E’ giusto ed è comprensibile che anche la Sardegna abbia trovato la sua formazione vicina allo stoner. Se pensiamo alle tante zone presenti sull’isola ricche di una bellezza aspra, selvaggia, incontaminata ed a tratti quasi desertica, potremmo considerare questa regione la nostra piccola risposta ai meravigliosi scenari Americani che tanto hanno ispirato la rinascita dell’heavy rock dalla metà dei ’90 in avanti.
Magari il quartetto Sardo che si cela dietro questo lungo moniker non sarà stato motivato da pensieri così romantici quando si è ritrovato in sala di registrazione, più facile sia stato corroborato da fiumi di birra e sostanze proibite, ma è bello immaginarli pervasi dall’abbagliante spirito del desert-rock.
Comunque sia andata, l’illuminato di turno è Fabrizio Monni, batterista dei Clench, il quale ha reclutato un compare della sua band ed un paio di amici degli Inkarakùa, freschi di debutto per la stessa piccola label di Cagliari, allo scopo di divertirsi a scambiarsi gli strumenti e a tirare fuori un po’ di musica acida senza tanti problemi.
L’esperimento ha prodotto sette discreti brani stoner che hanno il pregio di svariare abbastanza tra gli schemi del genere.
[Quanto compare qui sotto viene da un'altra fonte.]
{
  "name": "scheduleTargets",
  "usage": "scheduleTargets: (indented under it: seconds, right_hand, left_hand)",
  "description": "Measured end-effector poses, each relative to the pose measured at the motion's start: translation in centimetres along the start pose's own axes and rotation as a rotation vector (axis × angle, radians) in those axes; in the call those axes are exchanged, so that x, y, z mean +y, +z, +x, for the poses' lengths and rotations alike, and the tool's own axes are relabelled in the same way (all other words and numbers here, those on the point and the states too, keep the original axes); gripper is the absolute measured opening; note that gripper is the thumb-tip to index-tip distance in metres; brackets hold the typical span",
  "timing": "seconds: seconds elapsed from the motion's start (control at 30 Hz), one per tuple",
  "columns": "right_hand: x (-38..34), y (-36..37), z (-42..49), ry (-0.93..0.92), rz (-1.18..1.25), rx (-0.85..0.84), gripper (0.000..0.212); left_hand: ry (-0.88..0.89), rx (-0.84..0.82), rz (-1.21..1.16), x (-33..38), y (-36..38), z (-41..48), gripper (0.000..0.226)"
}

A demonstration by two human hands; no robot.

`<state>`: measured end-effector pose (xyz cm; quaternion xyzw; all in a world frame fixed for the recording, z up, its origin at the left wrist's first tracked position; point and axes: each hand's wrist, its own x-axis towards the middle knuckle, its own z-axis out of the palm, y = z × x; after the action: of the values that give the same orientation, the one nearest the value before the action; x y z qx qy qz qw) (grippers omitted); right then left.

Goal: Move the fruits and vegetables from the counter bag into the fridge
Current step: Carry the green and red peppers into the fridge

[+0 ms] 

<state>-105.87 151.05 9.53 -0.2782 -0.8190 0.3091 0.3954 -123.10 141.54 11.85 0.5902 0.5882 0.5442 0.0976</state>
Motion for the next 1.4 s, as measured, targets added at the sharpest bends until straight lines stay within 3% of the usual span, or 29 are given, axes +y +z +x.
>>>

Soluzioni semplici ma positivamente rocciose e volutamente primitive, e se chiudiamo un occhio sui limiti di originalità ed esecuzione l’album trasmette vibrazioni giuste.
In alcuni frangenti, vedi la torbida e sfiancante “Black humma” ed il tiro spesso ed urlato di “Burnt dusty engine”, mi sono venuti in mente i Duster 69 ed il loro heavy stoner ruvido ed abrasivo, mentre la bella rilassatezza narcotica finale di “Tropic” richiama parecchio le cose dei Natas. Non ci sono intuizioni o picchi stratosferici, anche perché l’album è stato composto di getto con l’idea della jam session, ma si fa ascoltare con piacere tra ipnotici omaggi nemmeno tanto velati ai padri del settore, vedi “Toyeca” profondamente kyussiana, e buoni rawk’n’roll marci e tirati come “N.Y.54”.
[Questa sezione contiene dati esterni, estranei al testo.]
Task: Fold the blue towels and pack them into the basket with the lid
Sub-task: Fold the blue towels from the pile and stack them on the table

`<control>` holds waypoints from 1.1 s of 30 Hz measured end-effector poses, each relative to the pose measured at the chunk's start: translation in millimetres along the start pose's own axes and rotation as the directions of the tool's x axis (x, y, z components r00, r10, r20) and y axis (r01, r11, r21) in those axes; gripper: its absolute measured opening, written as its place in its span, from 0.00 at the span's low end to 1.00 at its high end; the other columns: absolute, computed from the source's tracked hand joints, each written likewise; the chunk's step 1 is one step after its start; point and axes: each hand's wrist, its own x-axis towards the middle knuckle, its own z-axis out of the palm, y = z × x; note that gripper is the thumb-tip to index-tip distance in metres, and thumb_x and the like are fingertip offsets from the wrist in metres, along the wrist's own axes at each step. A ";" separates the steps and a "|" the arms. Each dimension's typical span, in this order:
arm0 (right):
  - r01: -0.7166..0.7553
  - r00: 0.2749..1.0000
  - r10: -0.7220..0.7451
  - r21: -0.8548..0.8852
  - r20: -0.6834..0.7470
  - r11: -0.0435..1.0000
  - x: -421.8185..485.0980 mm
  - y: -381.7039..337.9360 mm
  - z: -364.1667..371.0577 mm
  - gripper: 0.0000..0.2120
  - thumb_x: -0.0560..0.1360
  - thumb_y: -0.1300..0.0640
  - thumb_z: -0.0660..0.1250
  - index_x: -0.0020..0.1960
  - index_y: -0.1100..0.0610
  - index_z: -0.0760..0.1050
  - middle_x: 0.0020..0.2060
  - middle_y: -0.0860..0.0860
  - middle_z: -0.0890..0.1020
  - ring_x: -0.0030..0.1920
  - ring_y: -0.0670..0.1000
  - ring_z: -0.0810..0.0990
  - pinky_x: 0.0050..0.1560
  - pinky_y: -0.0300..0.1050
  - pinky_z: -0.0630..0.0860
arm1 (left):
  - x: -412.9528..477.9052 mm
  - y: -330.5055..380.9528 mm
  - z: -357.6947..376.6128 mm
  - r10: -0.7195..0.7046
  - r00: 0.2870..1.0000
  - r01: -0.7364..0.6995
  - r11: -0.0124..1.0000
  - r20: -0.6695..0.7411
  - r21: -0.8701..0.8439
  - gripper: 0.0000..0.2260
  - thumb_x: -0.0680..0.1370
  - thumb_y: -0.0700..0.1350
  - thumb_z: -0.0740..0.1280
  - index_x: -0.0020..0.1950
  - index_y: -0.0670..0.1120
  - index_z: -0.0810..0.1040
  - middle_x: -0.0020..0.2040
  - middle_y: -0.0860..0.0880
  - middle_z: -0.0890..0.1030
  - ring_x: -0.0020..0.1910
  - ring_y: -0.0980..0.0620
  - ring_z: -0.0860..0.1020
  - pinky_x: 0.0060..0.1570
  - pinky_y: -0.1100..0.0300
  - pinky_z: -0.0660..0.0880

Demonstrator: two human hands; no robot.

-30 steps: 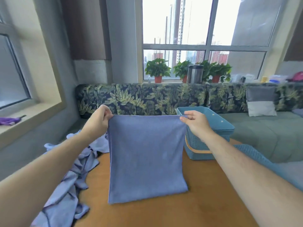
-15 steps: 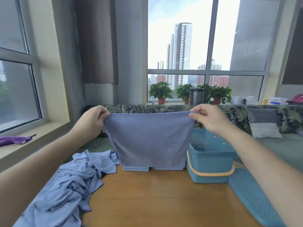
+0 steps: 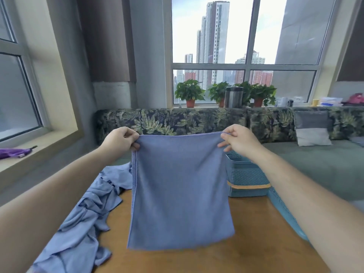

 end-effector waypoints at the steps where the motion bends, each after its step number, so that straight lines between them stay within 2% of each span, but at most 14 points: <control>1: 0.000 1.000 0.000 -0.001 -0.022 1.000 1.3 3.5 5.1 0.03 0.83 0.63 0.63 0.54 0.63 0.73 0.47 0.61 0.81 0.40 0.50 0.86 0.32 0.40 0.81 | 2.2 -4.6 1.7 -0.012 1.000 0.012 0.999 0.008 -0.036 0.04 0.80 0.40 0.70 0.51 0.40 0.79 0.40 0.44 0.84 0.44 0.44 0.85 0.55 0.47 0.81; 5: 0.048 0.995 -0.046 0.011 -0.090 0.999 4.6 17.3 16.5 0.07 0.83 0.63 0.61 0.47 0.54 0.70 0.45 0.56 0.80 0.46 0.54 0.86 0.46 0.53 0.84 | 6.4 -16.2 4.1 -0.026 1.000 0.024 0.989 -0.016 -0.146 0.04 0.76 0.39 0.75 0.48 0.41 0.82 0.41 0.43 0.84 0.45 0.44 0.85 0.57 0.47 0.81; 7: 0.076 0.992 -0.076 0.001 -0.097 0.997 -1.2 22.2 18.0 0.08 0.83 0.63 0.61 0.47 0.54 0.70 0.46 0.55 0.80 0.47 0.51 0.86 0.46 0.49 0.83 | 2.3 -18.4 6.0 -0.036 0.997 0.026 0.987 -0.064 -0.157 0.03 0.76 0.40 0.74 0.47 0.41 0.82 0.42 0.42 0.84 0.46 0.44 0.84 0.55 0.52 0.81; 10: 0.091 0.988 -0.089 0.010 -0.127 0.996 -20.7 34.7 20.7 0.04 0.83 0.63 0.60 0.51 0.57 0.71 0.47 0.52 0.80 0.48 0.46 0.85 0.43 0.41 0.82 | -16.7 -22.8 5.3 -0.006 0.998 0.001 0.997 -0.059 -0.082 0.05 0.76 0.45 0.74 0.48 0.44 0.83 0.42 0.45 0.83 0.40 0.52 0.79 0.41 0.63 0.78; 12: 0.097 0.986 -0.097 -0.008 -0.133 0.995 -40.6 49.2 23.8 0.05 0.83 0.62 0.62 0.50 0.54 0.72 0.46 0.49 0.81 0.49 0.44 0.83 0.44 0.42 0.81 | -33.2 -34.4 3.5 0.008 1.000 -0.008 0.999 -0.010 -0.040 0.05 0.76 0.48 0.74 0.47 0.47 0.83 0.41 0.47 0.82 0.37 0.53 0.75 0.38 0.61 0.72; 14: 0.095 0.986 -0.108 -0.102 -0.129 0.990 -64.9 69.5 27.6 0.05 0.81 0.60 0.65 0.49 0.51 0.74 0.46 0.46 0.81 0.48 0.38 0.79 0.48 0.34 0.74 | -53.3 -50.6 8.0 0.010 0.999 -0.010 1.000 0.045 -0.014 0.04 0.77 0.48 0.73 0.47 0.48 0.83 0.42 0.51 0.84 0.36 0.55 0.75 0.37 0.62 0.70; 16: 0.080 0.991 -0.094 -0.148 -0.094 0.986 -92.0 93.8 32.8 0.04 0.80 0.61 0.67 0.49 0.52 0.76 0.47 0.49 0.81 0.48 0.37 0.77 0.47 0.28 0.69 | -77.0 -69.8 19.9 -0.015 0.996 0.017 1.000 0.093 -0.021 0.03 0.78 0.45 0.72 0.47 0.47 0.81 0.36 0.59 0.83 0.31 0.62 0.75 0.33 0.70 0.69; 18: 0.032 0.999 -0.037 -0.165 -0.027 0.986 -121.5 117.6 39.2 0.04 0.80 0.60 0.68 0.49 0.52 0.76 0.46 0.48 0.81 0.47 0.38 0.77 0.46 0.28 0.68 | -101.3 -94.1 35.6 -0.051 0.984 0.059 0.997 0.168 -0.046 0.03 0.78 0.42 0.71 0.45 0.45 0.80 0.33 0.60 0.83 0.30 0.64 0.76 0.32 0.74 0.69; 20: -0.036 0.998 0.043 -0.159 0.040 0.987 -147.0 136.8 44.3 0.03 0.80 0.60 0.67 0.49 0.54 0.75 0.41 0.45 0.82 0.40 0.37 0.77 0.43 0.33 0.68 | -125.7 -120.3 49.7 -0.103 0.961 0.113 0.993 0.257 -0.021 0.04 0.79 0.42 0.70 0.44 0.47 0.81 0.35 0.57 0.84 0.30 0.62 0.77 0.36 0.70 0.72; 23: -0.102 0.986 0.120 -0.149 0.116 0.984 -168.9 153.2 46.0 0.03 0.81 0.61 0.65 0.48 0.59 0.74 0.30 0.46 0.76 0.28 0.40 0.69 0.34 0.36 0.65 | -153.2 -150.9 64.1 -0.176 0.935 0.188 0.982 0.308 -0.011 0.05 0.78 0.43 0.72 0.43 0.50 0.82 0.39 0.52 0.85 0.39 0.55 0.81 0.48 0.53 0.75; 27: -0.154 0.969 0.167 -0.085 0.181 0.984 -175.7 157.0 37.7 0.03 0.81 0.61 0.66 0.48 0.56 0.75 0.34 0.52 0.79 0.33 0.44 0.72 0.36 0.35 0.67 | -168.5 -153.4 68.9 -0.249 0.916 0.295 0.949 0.314 -0.110 0.04 0.78 0.42 0.72 0.47 0.42 0.82 0.39 0.46 0.85 0.38 0.49 0.81 0.39 0.55 0.78; 29: -0.166 0.967 0.175 -0.062 0.186 0.984 -174.1 156.8 35.3 0.02 0.81 0.61 0.66 0.49 0.57 0.76 0.34 0.53 0.79 0.30 0.42 0.71 0.34 0.33 0.67 | -167.5 -148.1 67.5 -0.246 0.912 0.301 0.945 0.327 -0.129 0.05 0.78 0.42 0.71 0.48 0.40 0.81 0.39 0.45 0.84 0.36 0.49 0.81 0.35 0.57 0.79; 31: -0.168 0.969 0.178 -0.071 0.172 0.983 -166.1 159.0 36.6 0.02 0.81 0.60 0.67 0.49 0.57 0.76 0.33 0.54 0.79 0.29 0.43 0.69 0.33 0.37 0.66 | -159.5 -145.3 67.6 -0.240 0.918 0.292 0.947 0.316 -0.131 0.06 0.79 0.43 0.71 0.49 0.40 0.81 0.40 0.44 0.84 0.37 0.48 0.81 0.36 0.55 0.80; 33: -0.180 0.971 0.192 -0.093 0.144 0.979 -151.6 164.3 41.5 0.04 0.81 0.58 0.67 0.47 0.54 0.76 0.32 0.53 0.78 0.29 0.45 0.69 0.34 0.43 0.66 | -144.6 -145.3 72.3 -0.246 0.929 0.284 0.953 0.277 -0.103 0.06 0.79 0.44 0.71 0.49 0.42 0.82 0.42 0.45 0.85 0.40 0.49 0.81 0.41 0.53 0.81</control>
Un progetto divertente e scorrevole, che dimostra diverse cose: l’esistenza e la vivacità di una scena stoner nazionale competitiva; la possibilità di realizzare interessanti lavori di settore anche se normalmente si opera in altre scene musicali, a patto di essere forniti della necessaria apertura mentale; la lodevole volontà dei musicisti Sardi di non essere emarginati per anacronistiche motivazioni geografiche. Ben venga dunque un etichetta che si occupi di portare alla luce ciò che c’è di valido sull’isola, e ben vengano i Black Hole of Hulejra che in futuro lavorando con lo stesso impeto ma più ragionamento potranno darci soddisfazioni ancora maggiori.